Hallo liebe Leser,

mein Name ist Lisa Simmer. Ich arbeite als Krankenschwester und Aromatherapeutin auf der Palliativstation der Uniklinik Frankfurt. Schnell deutete sich im Team Interesse an der Verwendung ätherischer Öle an, was sich anfangs jedoch eher unspezifisch und wenig zielgerichtet gestaltete. Nach längerem ‚ Ausprobieren ‘ haben wir nun insgesamt 8 Aromaölmischungen festgelegt, welche von einer externen Apotheke angefertigt werden, die die unterschiedlichsten Wirkweisen haben. Entsprechend der wiederkehrend auftretenden Beschwerdebilder reichen die Wirkungen der Mischungen von u.a. lymphabflussanregend, durchblutungsfördernd, belebend oder beruhigend, sekretlösend bis schmerzlindernd. Die Art der Anwendung gestaltet sich individuell und bedarfsgerecht, ob als Wickel, Einreibung, Massage, Raumbeduftung oder Fußbad entscheiden Pflegekraft und Patient gemeinsam.

Bei Unkundigen stellt sich oft die Frage, was Aromapflege eigentlich ist und was man damit bezwecken will oder kann. Das Wirkspektrum ätherischer Öle ist breit gefächert und kann gezielt zur Unterstützung Symptomkontrollierter Therapien zum Einsatz kommen. Ebenso bedeutend, wie ich finde, sind jedoch die zusätzlichen Möglichkeiten, die die Aromapflege Pflegenden bietet, einem Patienten und seinen Angehörigen in dieser schwierigen und herausfordernden Lebensphase zu begegnen. Dem Patienten kann auf unterschiedlichste, individuelle Art und Weise ein Beistehen und Dasein ausgedrückt werden. Die Aromapflege bietet dem Pflegenden die Möglichkeit, dem Patienten auf einer anderen Ebene mit Respekt und Akzeptanz zu begegnen, denn freundliche Worte sind das eine, die Art einer Berührung, und die Bereitschaft sich Zeit für den Betroffenen zu nehmen, kann hingegen mehr ausdrücken, als das Gesprochene.

Häufig machen meine Kollegen und Ich die Erfahrung, dass Angehörige den Patienten gerne begleiten wollen, oft jedoch nicht wissen, wie sie sich sinnvoll und angemessen in den Prozess einbringen können. Die Anleitung von Angehörigen zur Anwendung der Aromapflege gehört ebenfalls zu einem wichtigen Bestandteil unserer Arbeit. Oft profitieren Angehörige und Patienten gleichermaßen von dem aktiven Einbezug. Einfache, klar definierte Aufgaben können Halt und Sicherheit geben, was einerseits den Angehörigen in seiner Rolle unterstützt, andererseits Raum für Nähe bietet, was im klinischen Alltag allzu oft in den Hintergrund rückt und im äußersten Falle auch eine Entfremdung verursachen kann.
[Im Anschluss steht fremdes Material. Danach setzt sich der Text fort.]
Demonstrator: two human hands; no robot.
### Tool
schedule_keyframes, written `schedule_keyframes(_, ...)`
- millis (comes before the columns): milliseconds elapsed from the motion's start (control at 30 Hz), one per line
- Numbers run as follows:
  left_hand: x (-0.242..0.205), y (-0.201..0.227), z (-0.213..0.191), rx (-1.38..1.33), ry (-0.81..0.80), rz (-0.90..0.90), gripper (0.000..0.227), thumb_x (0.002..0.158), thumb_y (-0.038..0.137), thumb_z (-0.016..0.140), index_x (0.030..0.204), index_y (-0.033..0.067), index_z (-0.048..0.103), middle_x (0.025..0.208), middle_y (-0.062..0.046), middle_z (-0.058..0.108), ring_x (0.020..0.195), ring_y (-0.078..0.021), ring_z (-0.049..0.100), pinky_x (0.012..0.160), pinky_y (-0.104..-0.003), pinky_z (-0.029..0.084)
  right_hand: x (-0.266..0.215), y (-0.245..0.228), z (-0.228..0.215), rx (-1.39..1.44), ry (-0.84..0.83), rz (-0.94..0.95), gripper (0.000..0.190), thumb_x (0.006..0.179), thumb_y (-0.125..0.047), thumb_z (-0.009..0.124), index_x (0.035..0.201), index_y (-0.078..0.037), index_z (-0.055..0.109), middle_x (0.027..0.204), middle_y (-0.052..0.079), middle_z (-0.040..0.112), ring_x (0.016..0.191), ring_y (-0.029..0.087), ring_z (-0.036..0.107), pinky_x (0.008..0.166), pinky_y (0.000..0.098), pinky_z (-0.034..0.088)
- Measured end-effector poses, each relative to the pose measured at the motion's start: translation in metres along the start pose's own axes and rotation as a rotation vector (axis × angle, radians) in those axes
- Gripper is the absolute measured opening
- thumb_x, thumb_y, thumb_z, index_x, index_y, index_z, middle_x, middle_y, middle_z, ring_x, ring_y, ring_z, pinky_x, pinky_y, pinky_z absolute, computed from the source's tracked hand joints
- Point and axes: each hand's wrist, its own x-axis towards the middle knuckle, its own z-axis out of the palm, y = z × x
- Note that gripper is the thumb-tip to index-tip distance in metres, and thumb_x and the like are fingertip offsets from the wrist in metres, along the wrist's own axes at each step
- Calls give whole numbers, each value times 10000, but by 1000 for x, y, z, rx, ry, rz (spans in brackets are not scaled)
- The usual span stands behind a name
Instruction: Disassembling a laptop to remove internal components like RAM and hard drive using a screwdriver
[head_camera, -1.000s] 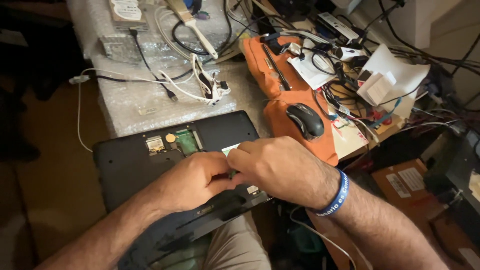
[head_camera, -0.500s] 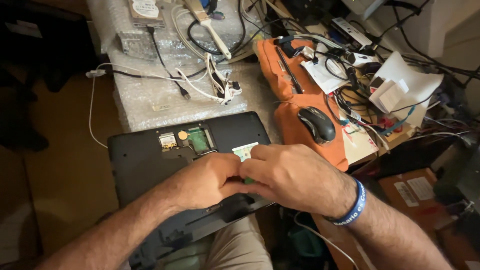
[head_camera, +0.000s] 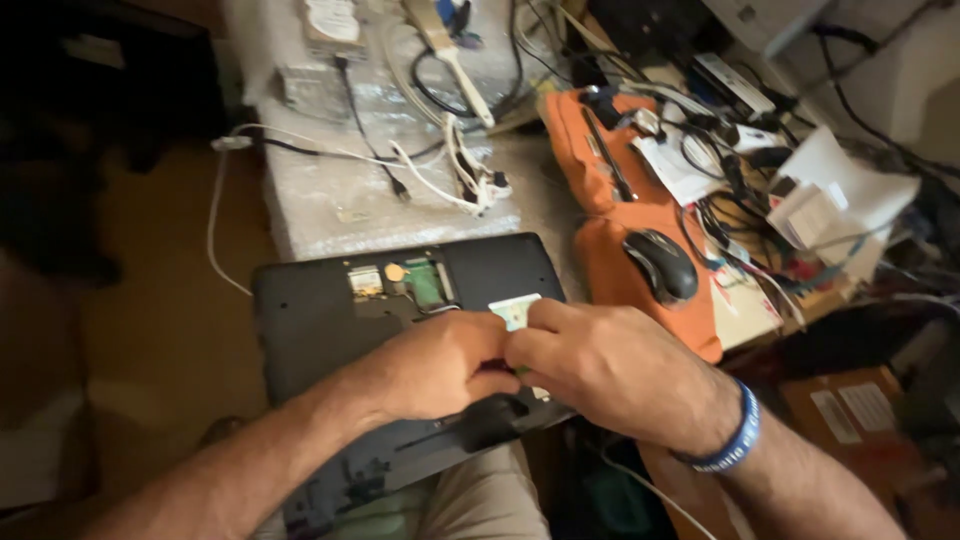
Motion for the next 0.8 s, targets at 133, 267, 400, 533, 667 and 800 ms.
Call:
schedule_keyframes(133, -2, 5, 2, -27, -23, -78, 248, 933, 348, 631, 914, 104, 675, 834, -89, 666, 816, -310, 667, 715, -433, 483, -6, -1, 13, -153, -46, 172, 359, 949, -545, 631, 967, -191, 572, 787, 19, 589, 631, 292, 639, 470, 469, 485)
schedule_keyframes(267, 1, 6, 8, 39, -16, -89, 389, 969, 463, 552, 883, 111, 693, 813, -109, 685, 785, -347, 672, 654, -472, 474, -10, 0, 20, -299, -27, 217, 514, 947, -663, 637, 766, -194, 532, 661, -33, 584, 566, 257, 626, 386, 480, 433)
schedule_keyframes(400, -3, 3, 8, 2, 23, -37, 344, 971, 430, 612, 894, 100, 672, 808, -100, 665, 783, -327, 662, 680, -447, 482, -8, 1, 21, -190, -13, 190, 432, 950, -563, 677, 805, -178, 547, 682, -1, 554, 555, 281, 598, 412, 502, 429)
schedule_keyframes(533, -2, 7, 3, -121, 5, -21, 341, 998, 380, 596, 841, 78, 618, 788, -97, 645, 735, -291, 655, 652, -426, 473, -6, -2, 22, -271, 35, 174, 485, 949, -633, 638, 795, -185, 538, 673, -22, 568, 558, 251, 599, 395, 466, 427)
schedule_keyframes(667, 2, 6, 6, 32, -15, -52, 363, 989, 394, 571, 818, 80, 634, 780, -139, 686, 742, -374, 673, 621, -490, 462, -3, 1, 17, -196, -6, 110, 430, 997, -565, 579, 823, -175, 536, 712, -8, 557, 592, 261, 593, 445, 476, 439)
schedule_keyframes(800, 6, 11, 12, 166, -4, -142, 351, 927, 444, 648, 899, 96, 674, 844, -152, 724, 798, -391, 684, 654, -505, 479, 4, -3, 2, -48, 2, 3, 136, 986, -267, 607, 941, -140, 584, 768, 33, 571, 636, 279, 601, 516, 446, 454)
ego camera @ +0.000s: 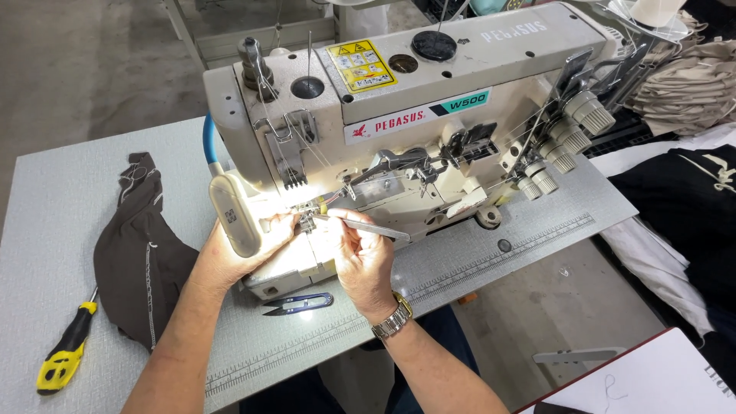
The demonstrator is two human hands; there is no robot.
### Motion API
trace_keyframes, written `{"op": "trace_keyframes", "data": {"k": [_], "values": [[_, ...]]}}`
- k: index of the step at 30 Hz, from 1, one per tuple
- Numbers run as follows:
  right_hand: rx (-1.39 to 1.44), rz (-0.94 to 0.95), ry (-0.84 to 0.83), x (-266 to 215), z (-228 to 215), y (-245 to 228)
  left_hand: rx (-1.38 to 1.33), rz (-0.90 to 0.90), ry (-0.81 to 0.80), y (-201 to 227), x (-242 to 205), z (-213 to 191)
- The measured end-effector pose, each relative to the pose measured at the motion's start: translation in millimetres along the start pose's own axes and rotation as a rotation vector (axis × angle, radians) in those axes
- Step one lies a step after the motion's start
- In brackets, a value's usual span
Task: Threading an industrial sewing machine using tweezers and a threading tool to prepare for sewing.
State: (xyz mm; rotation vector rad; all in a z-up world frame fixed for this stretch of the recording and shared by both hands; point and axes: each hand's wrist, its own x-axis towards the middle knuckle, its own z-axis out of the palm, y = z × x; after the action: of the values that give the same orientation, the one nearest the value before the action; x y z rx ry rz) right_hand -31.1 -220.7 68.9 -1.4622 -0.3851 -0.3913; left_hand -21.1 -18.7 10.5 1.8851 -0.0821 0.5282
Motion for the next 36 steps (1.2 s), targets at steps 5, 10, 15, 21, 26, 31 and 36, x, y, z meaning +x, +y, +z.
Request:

Gelegentlich fällt es schwer, den Unterschied zwischen palliativer Pflege, und der Pflege auf anderen Stationen zu definieren und klar zu benennen. Die Aromapflege ist ein Bestandteil vieler wichtiger Kleinigkeiten, die einen Unterschied ausmachen. Palliativ Pflegen bedeutet nicht, einem Patienten im Eilverfahren den Rücken mit einer sekretlösenden Ölmischung einzureiben. Viel mehr bedeutet es, sich aktiv dem Einzelnen anzunehmen und einen Blick und ein Ohr für vermeidliche nebensächliche Sorgen und Probleme zu haben. Denn häufig sind es gerade diese Dinge, die Unruhe, Angst oder Schmerzen verursachen bzw. begünstigen. Unser Auftrag ist es, auch einen Blick hinter die Fassade zu werfen und den Patienten in seiner Gesamtheit zu betrachten. Die Aromapflege ist eines von vielen Werkzeugen, von denen wir Pflegenden Gebrauch machen und womit sich so manche verschlossene Tür öffnen lässt.

 

Düfte sind wie die Seele der Blumen, man kann sie fühlen, selbst im Reich der Schatten.